Iterative spatial subsampling addresses this issue in that it can control for beta diversity in global occurrence datasets. Even though any individual subsample includes only a fraction of the total occurrences, all data can contribute to analyses through repeated subsampling. Ecological variables calculated on any given subsample are directly comparable to those from other subsamples on the same dataset or a comparison dataset (e.g. a different time step or habitat type). The code chunk below demonstrates how to calculate summary statistics over all subsamples of Pliocene bivalve occurrences. The median taxon count in a 1500km-radius subsample is 162, with an interquartile range of 126–183 taxa. This range can be interpreted loosely as primary regional variation in estimated palaeodiversity.

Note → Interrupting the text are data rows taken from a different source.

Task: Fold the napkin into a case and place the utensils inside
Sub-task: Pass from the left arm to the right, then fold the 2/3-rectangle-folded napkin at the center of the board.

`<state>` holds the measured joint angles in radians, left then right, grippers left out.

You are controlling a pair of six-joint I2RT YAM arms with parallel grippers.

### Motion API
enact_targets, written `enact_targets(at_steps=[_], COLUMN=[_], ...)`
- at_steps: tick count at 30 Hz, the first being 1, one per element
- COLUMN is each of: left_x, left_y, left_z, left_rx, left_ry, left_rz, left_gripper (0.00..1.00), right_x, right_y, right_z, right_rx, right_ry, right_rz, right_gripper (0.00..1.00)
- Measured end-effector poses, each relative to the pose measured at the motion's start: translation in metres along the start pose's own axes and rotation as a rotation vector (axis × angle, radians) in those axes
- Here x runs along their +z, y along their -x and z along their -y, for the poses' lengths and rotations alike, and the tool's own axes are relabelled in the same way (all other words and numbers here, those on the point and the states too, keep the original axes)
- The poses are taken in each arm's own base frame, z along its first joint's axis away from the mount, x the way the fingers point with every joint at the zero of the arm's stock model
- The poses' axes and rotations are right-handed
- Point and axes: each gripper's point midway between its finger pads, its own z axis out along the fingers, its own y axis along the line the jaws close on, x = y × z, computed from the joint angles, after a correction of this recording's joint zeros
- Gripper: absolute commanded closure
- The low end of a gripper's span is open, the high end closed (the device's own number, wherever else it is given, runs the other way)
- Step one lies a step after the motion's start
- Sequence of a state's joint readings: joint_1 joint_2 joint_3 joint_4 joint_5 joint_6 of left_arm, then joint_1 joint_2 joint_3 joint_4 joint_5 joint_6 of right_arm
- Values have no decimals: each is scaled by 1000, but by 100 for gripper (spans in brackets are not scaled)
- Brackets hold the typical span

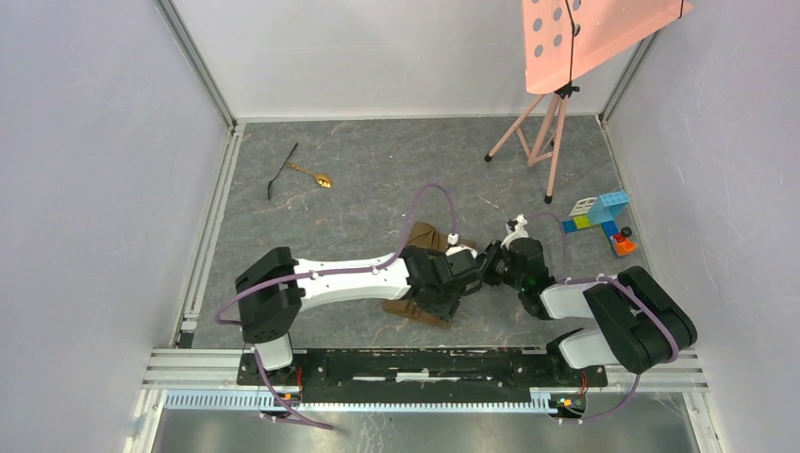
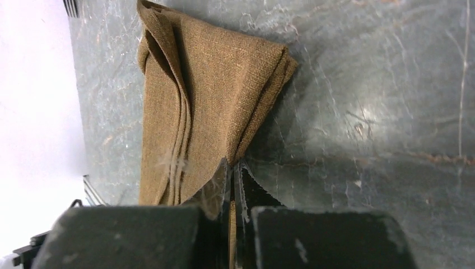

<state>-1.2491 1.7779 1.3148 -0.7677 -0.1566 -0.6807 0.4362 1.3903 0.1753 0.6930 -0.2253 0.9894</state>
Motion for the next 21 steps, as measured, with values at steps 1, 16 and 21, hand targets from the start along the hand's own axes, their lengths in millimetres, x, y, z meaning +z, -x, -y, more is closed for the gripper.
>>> enact_targets(at_steps=[1, 16, 21], left_x=[-2, 5, 47], left_y=[0, 102, 97], left_z=[1, -99, -103], left_rx=[-7, -549, -579], left_ry=[-20, -338, -310], left_rz=[-2, 226, 178], left_gripper=[44, 83, 91], right_x=[1, 21, 22], right_y=[1, 25, 24], right_z=[-1, -24, -23], right_rx=[-27, -345, -360], right_ry=[-1, 6, -22], right_rz=[-5, -95, -125], right_gripper=[100, 100, 100])
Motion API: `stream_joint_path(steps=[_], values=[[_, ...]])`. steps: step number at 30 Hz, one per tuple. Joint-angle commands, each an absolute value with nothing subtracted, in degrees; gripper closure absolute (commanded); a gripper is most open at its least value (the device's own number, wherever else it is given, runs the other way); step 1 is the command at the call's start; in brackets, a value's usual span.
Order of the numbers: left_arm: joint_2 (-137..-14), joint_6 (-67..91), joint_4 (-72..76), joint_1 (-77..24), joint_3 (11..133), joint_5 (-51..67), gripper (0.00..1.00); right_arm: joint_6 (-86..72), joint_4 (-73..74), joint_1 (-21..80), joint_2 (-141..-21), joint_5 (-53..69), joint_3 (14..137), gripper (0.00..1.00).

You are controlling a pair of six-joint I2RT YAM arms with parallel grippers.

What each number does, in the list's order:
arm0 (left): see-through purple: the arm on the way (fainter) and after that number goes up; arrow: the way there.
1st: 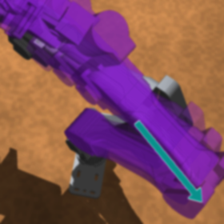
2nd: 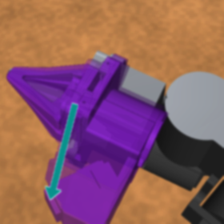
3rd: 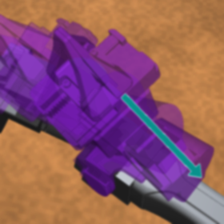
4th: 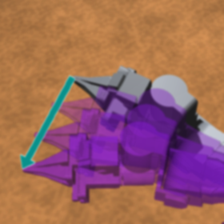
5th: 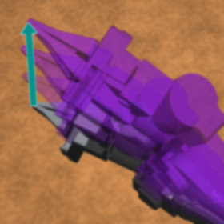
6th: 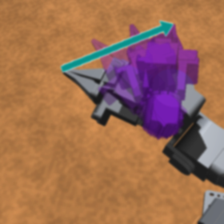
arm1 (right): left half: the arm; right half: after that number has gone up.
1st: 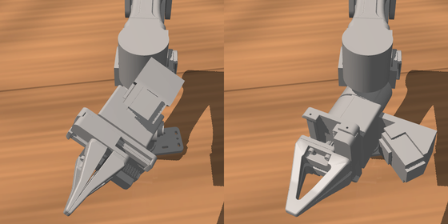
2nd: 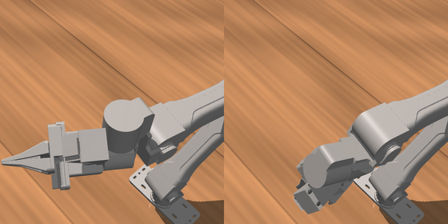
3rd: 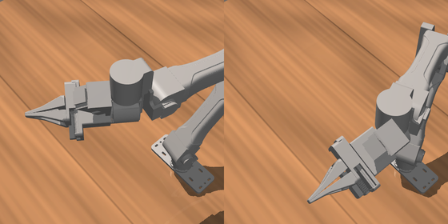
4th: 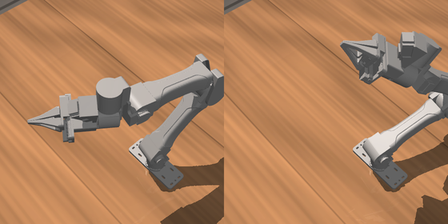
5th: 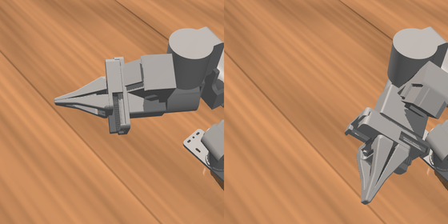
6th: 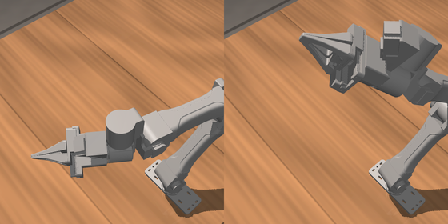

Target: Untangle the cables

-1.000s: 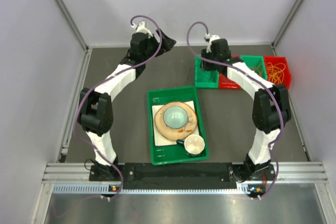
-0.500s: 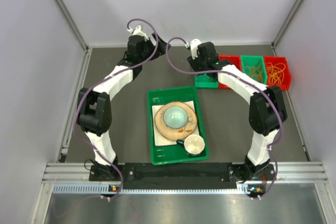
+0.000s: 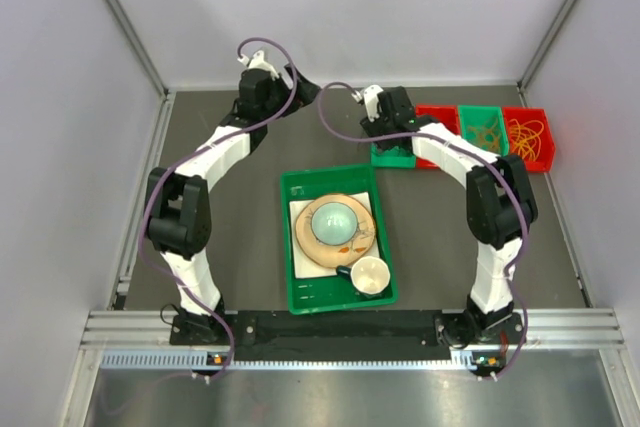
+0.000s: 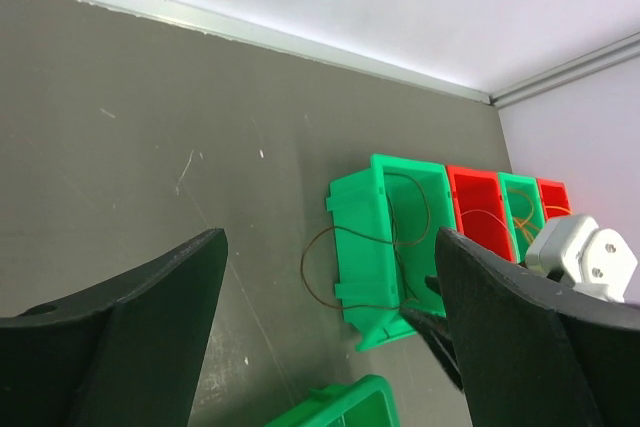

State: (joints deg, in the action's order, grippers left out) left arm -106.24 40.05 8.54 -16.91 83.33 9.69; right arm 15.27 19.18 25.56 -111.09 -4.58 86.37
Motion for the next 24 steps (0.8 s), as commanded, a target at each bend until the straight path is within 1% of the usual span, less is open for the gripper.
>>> stream_joint_path(steps=[1,8,11,13,14,15,16,24], values=[[-103.01,39.90,10.72,-16.61,82.88,10.81,0.10,14.85,17.93,24.17,-111.97,-3.78,88.59,0.59],[-103.53,40.43,10.99,-16.52,83.14,11.25,0.10,15.56,18.90,23.29,-114.61,-3.25,90.97,0.59],[-103.62,40.43,10.90,-16.52,83.14,11.34,0.10,15.21,17.76,23.29,-114.70,-3.08,90.53,0.65],[-103.54,40.43,10.81,-16.61,83.14,11.34,0.10,15.12,17.67,23.29,-114.87,-3.16,90.79,0.78],[-103.54,40.34,10.81,-16.52,83.14,11.16,0.10,15.12,17.67,23.20,-114.52,-3.34,90.44,0.91],[-103.54,40.34,10.72,-16.61,83.14,11.16,0.10,14.94,17.40,23.20,-114.35,-3.60,90.27,0.97],[-103.45,40.34,10.72,-16.61,83.14,11.08,0.10,14.85,17.05,23.29,-114.00,-3.86,90.00,1.00],[-103.45,40.34,10.72,-16.61,83.15,11.34,0.10,12.48,14.85,20.13,-108.20,-5.36,86.22,1.00]])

# warning - it's slow to rarefy diversity for hundreds of subsamples!
# this code chunk skips it for quick demonstration purposes
sampsMeta <- sdSumry(dat = circOccs, 
                     taxVar = 'genus',
                     collections = 'collection_no',
                     xy = xyCell,
                     crs = prj
quantile(sampsMeta$nTax, c(0.25, 0.5, 0.75))
#> 25% 50% 75% 
#> 126 162 183


Alroy, John. 2010. “The Shifting Balance of Diversity Among Major Marine Animal Groups.” Science 329 (5996): 1191–94.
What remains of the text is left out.